In more cases, a helmet can make the difference between having a minor head bump and being knocked out. Riding out and walking or being carried out.

Tear up your hands and you can not grip the bars to ride. Then you are walking out. Seen it. Had it happen. Others have already mentioned it.

Gloves are cheap insurance.


----------



## bing! (Jul 8, 2010)

Yup, Shiggy says true. 

To illustrate the point even further, I do some aggressive riding every now and then. I crashed one time hitting a double, crashing face first (wearing a full face). My speed was such that I slid forward quite a bit. The forward movement ripped off my Dakine slip-on gloves from my hands. 

When I stood up, I had one glove off and the back of my hands had chunks missing from them. The two knuckles close to the pinky, the big muscle between the pointer and the thumb lost a good bit, and a lot of skin off my wrist. I'm looking at the scars right now. 

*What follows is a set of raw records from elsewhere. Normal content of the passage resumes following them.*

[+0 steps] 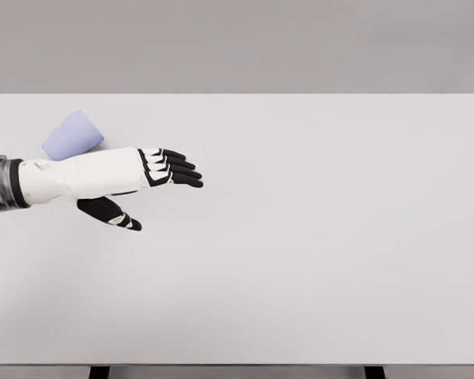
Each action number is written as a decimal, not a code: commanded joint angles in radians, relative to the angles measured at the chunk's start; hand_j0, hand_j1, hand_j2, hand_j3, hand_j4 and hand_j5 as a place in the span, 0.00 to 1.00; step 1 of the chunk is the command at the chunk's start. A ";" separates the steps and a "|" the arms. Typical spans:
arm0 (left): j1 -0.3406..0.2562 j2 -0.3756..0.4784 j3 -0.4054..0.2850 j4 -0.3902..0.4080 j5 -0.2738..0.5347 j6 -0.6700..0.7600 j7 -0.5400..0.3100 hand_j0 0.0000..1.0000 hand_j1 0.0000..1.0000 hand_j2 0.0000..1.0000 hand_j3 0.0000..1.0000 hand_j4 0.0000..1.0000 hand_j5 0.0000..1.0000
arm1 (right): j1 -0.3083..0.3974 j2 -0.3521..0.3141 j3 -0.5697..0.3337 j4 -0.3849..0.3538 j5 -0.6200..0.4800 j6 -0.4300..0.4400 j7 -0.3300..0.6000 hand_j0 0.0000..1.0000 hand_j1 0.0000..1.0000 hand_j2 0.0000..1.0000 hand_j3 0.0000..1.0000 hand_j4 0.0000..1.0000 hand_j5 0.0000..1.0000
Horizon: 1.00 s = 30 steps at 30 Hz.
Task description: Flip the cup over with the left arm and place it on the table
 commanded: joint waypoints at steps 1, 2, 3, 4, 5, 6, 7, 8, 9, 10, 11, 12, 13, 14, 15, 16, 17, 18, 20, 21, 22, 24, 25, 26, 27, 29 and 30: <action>0.000 0.001 0.001 0.000 0.006 0.003 -0.002 1.00 1.00 1.00 1.00 1.00 1.00 | 0.000 0.000 -0.003 0.000 -0.001 0.000 -0.001 1.00 1.00 1.00 1.00 1.00 1.00; 0.000 0.001 0.001 0.001 0.006 0.003 -0.002 1.00 1.00 1.00 1.00 1.00 1.00 | 0.000 0.000 0.002 0.001 -0.001 0.000 -0.002 1.00 1.00 1.00 1.00 1.00 1.00; 0.000 0.002 0.007 0.008 -0.003 0.003 -0.002 1.00 1.00 1.00 1.00 1.00 1.00 | 0.000 0.000 0.002 0.000 -0.001 0.000 -0.002 1.00 1.00 1.00 1.00 1.00 1.00; 0.000 0.002 0.030 0.011 -0.011 0.003 -0.002 1.00 1.00 1.00 1.00 1.00 1.00 | 0.000 0.000 0.000 0.000 -0.001 0.000 -0.002 1.00 1.00 1.00 1.00 1.00 1.00; 0.000 0.007 0.048 0.015 -0.018 0.003 -0.002 1.00 1.00 1.00 1.00 1.00 1.00 | 0.000 0.000 -0.001 0.000 -0.001 0.000 -0.002 1.00 1.00 1.00 1.00 1.00 1.00; 0.002 0.007 0.071 0.029 -0.020 0.003 -0.002 1.00 1.00 1.00 1.00 1.00 1.00 | 0.000 0.000 0.000 0.000 -0.001 0.000 -0.002 1.00 1.00 1.00 1.00 1.00 1.00; 0.002 0.007 0.097 0.041 -0.020 0.003 -0.002 1.00 1.00 1.00 1.00 1.00 1.00 | 0.000 0.000 0.002 0.000 -0.001 0.000 -0.002 1.00 1.00 1.00 1.00 1.00 1.00; 0.002 0.012 0.119 0.047 -0.020 0.003 -0.002 1.00 1.00 1.00 1.00 1.00 1.00 | 0.000 0.000 0.000 0.000 -0.001 0.000 -0.002 1.00 1.00 1.00 1.00 1.00 1.00; 0.002 0.024 0.154 0.051 -0.020 0.003 -0.011 1.00 1.00 1.00 1.00 1.00 1.00 | 0.000 0.000 0.000 0.000 -0.001 0.000 -0.002 1.00 1.00 1.00 1.00 1.00 1.00; 0.002 0.041 0.205 0.058 -0.020 0.003 -0.035 1.00 1.00 1.00 1.00 1.00 1.00 | 0.000 0.000 0.000 0.000 -0.001 0.000 -0.002 1.00 1.00 1.00 1.00 1.00 1.00; 0.000 0.056 0.228 0.080 -0.009 0.003 -0.042 1.00 1.00 1.00 1.00 1.00 1.00 | 0.000 0.000 0.000 0.000 -0.001 0.000 -0.002 1.00 1.00 1.00 1.00 1.00 1.00; -0.002 0.125 0.220 0.080 -0.009 0.003 -0.032 1.00 1.00 1.00 1.00 1.00 1.00 | 0.000 0.000 0.000 0.000 -0.001 0.000 -0.002 1.00 1.00 1.00 1.00 1.00 1.00; -0.003 0.179 0.203 0.080 -0.006 0.003 -0.019 1.00 1.00 1.00 1.00 1.00 1.00 | 0.000 0.000 0.000 0.000 -0.001 0.000 -0.002 1.00 1.00 1.00 1.00 1.00 1.00; -0.009 0.237 0.200 0.077 -0.006 0.026 0.056 1.00 1.00 1.00 1.00 1.00 1.00 | 0.000 0.000 0.000 0.000 -0.001 0.000 -0.002 1.00 1.00 1.00 1.00 1.00 1.00; -0.011 0.269 0.200 0.077 -0.006 0.058 0.115 1.00 1.00 1.00 1.00 1.00 1.00 | 0.000 0.000 0.000 0.000 -0.001 0.000 -0.002 1.00 1.00 1.00 1.00 1.00 1.00; -0.011 0.331 0.197 0.078 -0.008 0.069 0.225 1.00 1.00 1.00 1.00 1.00 1.00 | 0.000 0.000 0.000 0.000 -0.001 0.000 -0.002 1.00 1.00 1.00 1.00 1.00 1.00; -0.006 0.401 0.197 0.078 -0.008 0.061 0.235 1.00 1.00 1.00 1.00 1.00 1.00 | 0.000 0.000 0.000 0.000 -0.001 0.000 -0.002 1.00 1.00 1.00 1.00 1.00 1.00; 0.002 0.433 0.192 0.072 0.004 0.060 0.239 1.00 1.00 1.00 1.00 1.00 1.00 | 0.000 0.000 0.000 0.000 -0.001 0.000 -0.002 1.00 1.00 1.00 1.00 1.00 1.00; 0.002 0.437 0.128 0.074 0.243 0.106 0.216 1.00 1.00 1.00 1.00 1.00 1.00 | 0.000 0.000 0.000 0.000 -0.001 0.000 -0.002 1.00 1.00 1.00 1.00 1.00 1.00; 0.000 0.424 0.123 0.057 0.383 0.305 0.134 1.00 1.00 1.00 1.00 1.00 1.00 | 0.002 0.000 0.000 0.000 -0.001 0.000 -0.002 1.00 1.00 1.00 1.00 1.00 1.00; -0.009 0.374 0.123 0.040 0.458 0.509 0.106 1.00 1.00 1.00 1.00 1.00 1.00 | 0.000 0.000 0.000 0.000 -0.001 0.000 -0.002 1.00 1.00 1.00 1.00 1.00 1.00; -0.029 0.237 0.119 0.037 0.494 0.724 0.110 1.00 1.00 1.00 1.00 1.00 1.00 | 0.000 0.000 0.000 0.000 -0.001 0.000 -0.002 1.00 1.00 1.00 1.00 1.00 1.00; -0.029 0.207 0.119 0.040 0.497 0.777 0.127 1.00 1.00 1.00 1.00 1.00 1.00 | 0.000 0.000 0.000 0.000 -0.001 0.000 -0.002 1.00 1.00 1.00 1.00 1.00 1.00; -0.029 0.188 0.119 0.038 0.502 0.842 0.156 1.00 1.00 1.00 1.00 1.00 1.00 | 0.000 0.000 0.000 0.000 -0.001 0.000 -0.002 1.00 1.00 1.00 1.00 1.00 1.00; -0.029 0.159 0.117 0.035 0.512 0.917 0.205 1.00 1.00 1.00 1.00 1.00 1.00 | 0.000 0.000 0.000 0.000 -0.001 0.000 -0.002 1.00 1.00 1.00 1.00 1.00 1.00; -0.025 0.151 0.021 0.020 0.538 0.980 0.538 1.00 1.00 1.00 1.00 1.00 1.00 | 0.000 0.000 0.000 0.000 -0.001 0.000 -0.002 1.00 1.00 1.00 1.00 1.00 1.00; -0.025 0.153 -0.038 0.018 0.581 0.980 0.691 1.00 1.00 1.00 1.00 1.00 1.00 | 0.000 0.000 0.000 0.000 -0.001 0.000 -0.002 1.00 1.00 1.00 1.00 1.00 1.00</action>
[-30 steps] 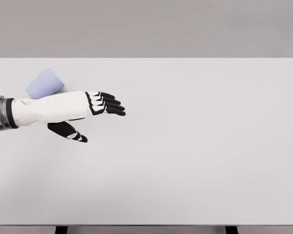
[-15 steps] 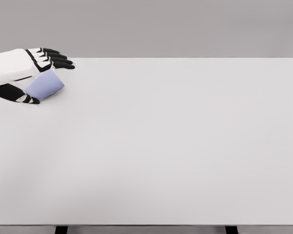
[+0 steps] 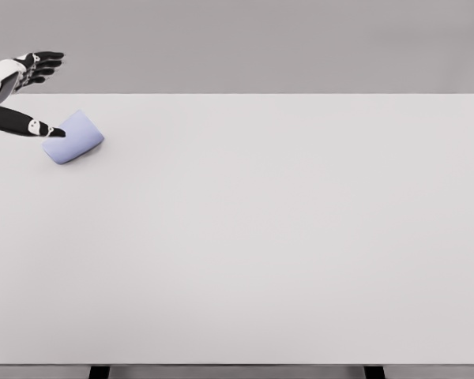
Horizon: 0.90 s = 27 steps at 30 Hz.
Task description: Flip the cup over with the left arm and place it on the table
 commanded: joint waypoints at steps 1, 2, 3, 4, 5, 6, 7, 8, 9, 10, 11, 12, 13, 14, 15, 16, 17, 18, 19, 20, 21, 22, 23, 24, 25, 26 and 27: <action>0.002 -0.020 -0.090 -0.010 0.089 0.091 0.270 1.00 1.00 1.00 1.00 1.00 1.00 | 0.000 0.000 0.000 0.000 0.000 0.000 0.000 1.00 1.00 1.00 1.00 1.00 1.00; 0.000 -0.026 -0.090 -0.007 0.108 0.096 0.270 1.00 1.00 1.00 1.00 1.00 1.00 | 0.000 0.000 0.000 0.000 0.000 0.000 0.000 1.00 1.00 1.00 1.00 1.00 1.00; 0.000 -0.029 -0.092 -0.008 0.105 0.096 0.272 1.00 1.00 1.00 1.00 1.00 1.00 | 0.000 0.000 0.000 0.000 0.000 0.000 0.000 1.00 1.00 1.00 1.00 1.00 1.00; 0.000 -0.029 -0.092 -0.013 0.102 0.097 0.270 1.00 1.00 1.00 1.00 1.00 1.00 | 0.000 0.000 0.000 0.000 0.000 0.000 0.000 1.00 1.00 1.00 1.00 1.00 1.00; -0.006 -0.028 -0.092 -0.019 0.099 0.157 0.269 1.00 1.00 1.00 1.00 1.00 1.00 | 0.000 0.000 0.000 0.000 0.000 0.000 0.000 1.00 1.00 1.00 1.00 1.00 1.00; -0.012 -0.028 -0.092 -0.027 0.090 0.224 0.267 1.00 1.00 1.00 1.00 1.00 1.00 | 0.000 0.000 0.000 0.000 0.000 0.000 0.000 1.00 1.00 1.00 1.00 1.00 1.00; -0.023 -0.029 -0.092 -0.030 0.074 0.284 0.266 1.00 1.00 1.00 1.00 1.00 1.00 | 0.000 0.000 0.000 0.000 0.000 0.000 0.000 1.00 1.00 1.00 1.00 1.00 1.00; -0.028 -0.029 -0.092 -0.030 0.062 0.317 0.249 0.99 0.99 0.99 0.99 0.99 0.99 | 0.000 0.000 0.000 0.000 0.000 0.000 0.000 1.00 1.00 1.00 1.00 1.00 1.00; -0.032 -0.029 -0.092 -0.030 0.030 0.336 0.224 0.99 0.99 0.99 0.99 0.99 0.99 | 0.000 0.000 0.000 0.000 0.000 0.000 0.000 1.00 1.00 1.00 1.00 1.00 1.00; -0.032 -0.029 -0.092 -0.030 0.004 0.336 0.191 0.99 0.99 0.99 0.99 0.99 0.99 | 0.000 0.000 0.000 0.000 0.000 0.000 0.000 1.00 1.00 1.00 1.00 1.00 1.00; -0.040 -0.029 -0.093 -0.030 -0.022 0.336 0.131 0.99 0.99 0.99 0.99 0.99 0.99 | 0.000 0.000 0.000 0.000 0.000 0.000 0.000 1.00 1.00 1.00 1.00 1.00 1.00; -0.057 -0.043 -0.093 -0.025 -0.045 0.336 0.059 0.99 0.99 0.99 0.99 0.99 0.99 | 0.000 0.000 0.000 0.000 0.000 0.000 0.000 1.00 1.00 1.00 1.00 1.00 1.00; -0.078 -0.066 -0.093 -0.018 -0.067 0.336 0.001 0.99 0.99 0.99 0.99 0.99 0.99 | 0.000 0.000 0.000 0.000 0.000 0.000 0.000 1.00 1.00 1.00 1.00 1.00 1.00; -0.092 -0.101 -0.093 0.001 -0.093 0.336 -0.033 0.99 0.99 0.99 0.99 0.99 0.99 | 0.000 0.000 0.000 0.000 0.000 0.000 0.000 1.00 1.00 1.00 1.00 1.00 1.00; -0.113 -0.157 -0.096 0.027 -0.131 0.336 -0.043 0.99 0.99 0.99 0.99 0.99 0.99 | 0.000 0.000 0.000 0.000 0.000 0.000 0.000 1.00 1.00 1.00 1.00 1.00 1.00; -0.133 -0.189 -0.118 0.048 -0.151 0.336 -0.044 1.00 1.00 1.00 1.00 1.00 1.00 | 0.000 0.000 0.000 0.000 0.000 0.000 0.000 1.00 1.00 1.00 1.00 1.00 1.00; -0.156 -0.213 -0.136 0.068 -0.164 0.336 -0.044 1.00 1.00 1.00 1.00 1.00 1.00 | 0.000 0.000 0.000 0.000 0.000 0.000 0.000 1.00 1.00 1.00 1.00 1.00 1.00; -0.170 -0.241 -0.157 0.091 -0.176 0.336 -0.043 1.00 1.00 1.00 1.00 1.00 1.00 | 0.000 0.000 0.000 0.000 0.000 0.000 0.000 1.00 1.00 1.00 1.00 1.00 1.00; -0.172 -0.256 -0.164 0.105 -0.200 0.336 -0.041 1.00 1.00 1.00 1.00 1.00 1.00 | 0.000 0.000 0.000 0.000 0.000 0.000 0.000 1.00 1.00 1.00 1.00 1.00 1.00; -0.179 -0.259 -0.164 0.114 -0.208 0.336 -0.041 1.00 1.00 1.00 1.00 1.00 1.00 | 0.000 0.000 0.000 0.000 0.000 0.000 0.000 1.00 1.00 1.00 1.00 1.00 1.00; -0.184 -0.259 -0.164 0.128 -0.210 0.336 -0.040 1.00 1.00 1.00 1.00 1.00 1.00 | 0.000 0.000 0.000 0.000 0.000 0.000 0.000 1.00 1.00 1.00 1.00 1.00 1.00; -0.186 -0.259 -0.164 0.134 -0.210 0.336 -0.038 1.00 1.00 1.00 1.00 1.00 1.00 | 0.000 0.000 0.000 0.000 0.000 0.000 0.000 1.00 1.00 1.00 1.00 1.00 1.00; -0.186 -0.261 -0.165 0.143 -0.211 0.336 -0.033 1.00 1.00 1.00 1.00 1.00 1.00 | 0.000 0.000 0.000 0.000 0.000 0.000 0.000 1.00 1.00 1.00 1.00 1.00 1.00; -0.186 -0.261 -0.165 0.151 -0.211 0.336 -0.033 1.00 1.00 1.00 1.00 1.00 1.00 | 0.000 0.000 0.000 0.000 0.000 0.000 0.000 1.00 1.00 1.00 1.00 1.00 1.00; -0.187 -0.261 -0.165 0.156 -0.231 0.336 -0.033 1.00 1.00 1.00 1.00 1.00 1.00 | 0.000 0.000 0.000 0.000 0.000 0.000 0.000 1.00 1.00 1.00 1.00 1.00 1.00; -0.189 -0.266 -0.165 0.162 -0.249 0.336 -0.033 1.00 1.00 1.00 1.00 1.00 1.00 | 0.000 0.000 0.000 0.000 0.000 0.000 0.000 1.00 1.00 1.00 1.00 1.00 1.00; -0.199 -0.273 -0.167 0.182 -0.256 0.336 -0.033 1.00 1.00 1.00 1.00 1.00 1.00 | 0.000 0.000 0.000 0.000 0.000 0.000 0.000 1.00 1.00 1.00 1.00 1.00 1.00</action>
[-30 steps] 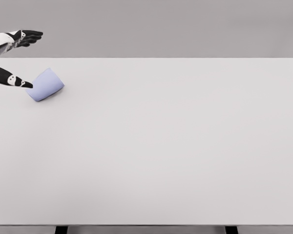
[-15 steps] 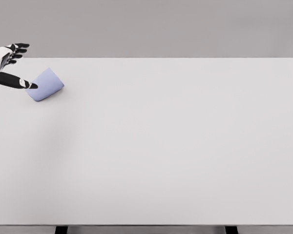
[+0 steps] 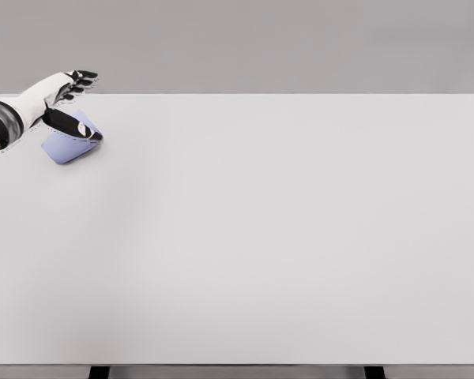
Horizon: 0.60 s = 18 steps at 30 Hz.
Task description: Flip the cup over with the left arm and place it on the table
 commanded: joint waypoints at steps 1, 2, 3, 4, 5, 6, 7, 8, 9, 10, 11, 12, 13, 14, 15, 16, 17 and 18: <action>0.000 -0.018 -0.010 0.044 -0.033 0.000 0.000 1.00 1.00 1.00 1.00 1.00 1.00 | 0.000 0.000 0.000 0.000 0.000 0.000 0.000 1.00 1.00 1.00 1.00 1.00 1.00; -0.011 -0.033 -0.023 0.076 -0.051 0.000 0.000 1.00 1.00 1.00 1.00 1.00 1.00 | 0.000 0.000 0.000 0.000 0.000 0.000 0.000 1.00 1.00 1.00 1.00 1.00 1.00; -0.015 -0.047 -0.030 0.093 -0.063 0.000 0.000 1.00 1.00 1.00 1.00 1.00 1.00 | 0.000 0.000 0.000 0.000 0.000 0.000 0.000 1.00 1.00 1.00 1.00 1.00 1.00; -0.020 -0.057 -0.036 0.113 -0.079 0.000 0.000 1.00 1.00 1.00 1.00 1.00 1.00 | 0.000 0.000 0.000 0.000 0.000 0.000 0.000 1.00 1.00 1.00 1.00 1.00 1.00; -0.021 -0.060 -0.042 0.119 -0.080 0.000 -0.001 1.00 1.00 1.00 1.00 1.00 1.00 | 0.000 0.000 0.000 0.000 0.000 0.000 0.000 1.00 1.00 1.00 1.00 1.00 1.00; -0.023 -0.061 -0.050 0.119 -0.080 0.000 -0.001 1.00 1.00 1.00 1.00 1.00 1.00 | 0.000 0.000 0.000 0.000 0.000 0.000 0.000 1.00 1.00 1.00 1.00 1.00 1.00; -0.025 -0.063 -0.056 0.130 -0.080 0.000 -0.001 1.00 1.00 1.00 1.00 1.00 1.00 | 0.000 0.000 0.000 0.000 0.000 0.000 0.000 1.00 1.00 1.00 1.00 1.00 1.00; -0.026 -0.064 -0.059 0.141 -0.082 0.000 -0.001 1.00 1.00 1.00 1.00 1.00 1.00 | 0.000 0.000 0.000 0.000 0.000 0.000 0.000 1.00 1.00 1.00 1.00 1.00 1.00; -0.028 -0.064 -0.062 0.149 -0.083 0.000 -0.001 1.00 1.00 1.00 1.00 1.00 1.00 | 0.000 0.000 0.000 0.000 0.000 0.000 0.000 1.00 1.00 1.00 1.00 1.00 1.00; -0.028 -0.064 -0.062 0.155 -0.094 0.000 -0.001 1.00 1.00 1.00 1.00 1.00 1.00 | 0.000 0.000 0.000 0.000 0.000 0.000 0.000 1.00 1.00 1.00 1.00 1.00 1.00; -0.028 -0.064 -0.062 0.164 -0.103 0.000 -0.001 1.00 1.00 1.00 1.00 1.00 1.00 | 0.000 0.000 0.000 0.000 0.000 0.000 0.000 1.00 1.00 1.00 1.00 1.00 1.00; -0.028 -0.064 -0.064 0.178 -0.106 0.000 -0.001 1.00 1.00 1.00 1.00 1.00 1.00 | 0.000 0.000 0.000 0.000 0.000 0.000 0.000 1.00 1.00 1.00 1.00 1.00 1.00; -0.028 -0.066 -0.066 0.188 -0.108 0.000 -0.001 1.00 1.00 1.00 1.00 1.00 1.00 | 0.000 0.000 0.000 0.000 0.000 0.000 0.000 1.00 1.00 1.00 1.00 1.00 1.00; -0.028 -0.078 -0.066 0.195 -0.109 0.000 -0.001 1.00 1.00 1.00 1.00 1.00 1.00 | 0.000 0.000 0.000 0.000 0.000 0.000 0.000 1.00 1.00 1.00 1.00 1.00 1.00; -0.028 -0.086 -0.069 0.207 -0.125 0.000 0.000 1.00 1.00 1.00 1.00 1.00 1.00 | 0.000 0.000 0.000 0.000 0.000 0.000 0.000 1.00 1.00 1.00 1.00 1.00 1.00; -0.032 -0.101 -0.069 0.227 -0.145 0.000 0.000 1.00 1.00 1.00 1.00 1.00 1.00 | 0.000 0.000 0.000 0.000 0.000 0.000 0.000 1.00 1.00 1.00 1.00 1.00 1.00; -0.035 -0.113 -0.069 0.248 -0.148 0.000 0.000 1.00 1.00 1.00 1.00 1.00 1.00 | 0.000 0.000 0.000 0.000 0.000 0.000 0.000 1.00 1.00 1.00 1.00 1.00 1.00; -0.038 -0.115 -0.070 0.254 -0.151 0.000 0.000 1.00 1.00 1.00 1.00 1.00 1.00 | 0.000 0.000 0.000 0.000 0.000 0.000 0.000 1.00 1.00 1.00 1.00 1.00 1.00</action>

From then on, Ive started buying gloves with wrist straps to keep them on in a crash. When I go aggro, I use carbon knuckled gloves with a sturdy strap.


----------



## hey_poolboy (Jul 16, 2012)

I've never worn gloves. I've always had a hard time finding ones that fit. I don't have problems with grip or sweat, and I don't worry about getting them cut up or anything. They're so calloused that I can hardly get any more. 
That being said, the more my skills progress, the more I want some gloves for "just in case". Losing skin on the back of your hand from swiping a tree hurts. 

Sent from my DROID RAZR using Tapatalk 2


----------



## desertred (Jun 9, 2010)

Yep, I use gloves every ride for all the reasons well and repeatedly stated above. It only took a coupe of endos and bracing with my hands to figure out the necessity for me. I also have a hard time finding gloves that fit me well, but they are out there. I usually end up checking out the glove section every time I go into a LBS. Find a pair that fits well, and I don't even realize they are there when I'm riding.


----------



## justwan naride (Oct 13, 2008)

Yesterday I had a wipe out, off-camber turn, gravel over broken cement. Lost the front wheel, landed on my right hand and the side of my thigh. At the time I thought my palm was torn to bits judging from how it felt. I was very happy to remove my glove and see no blood at all. Still hurts, glove needs replacing, but it did it's job. 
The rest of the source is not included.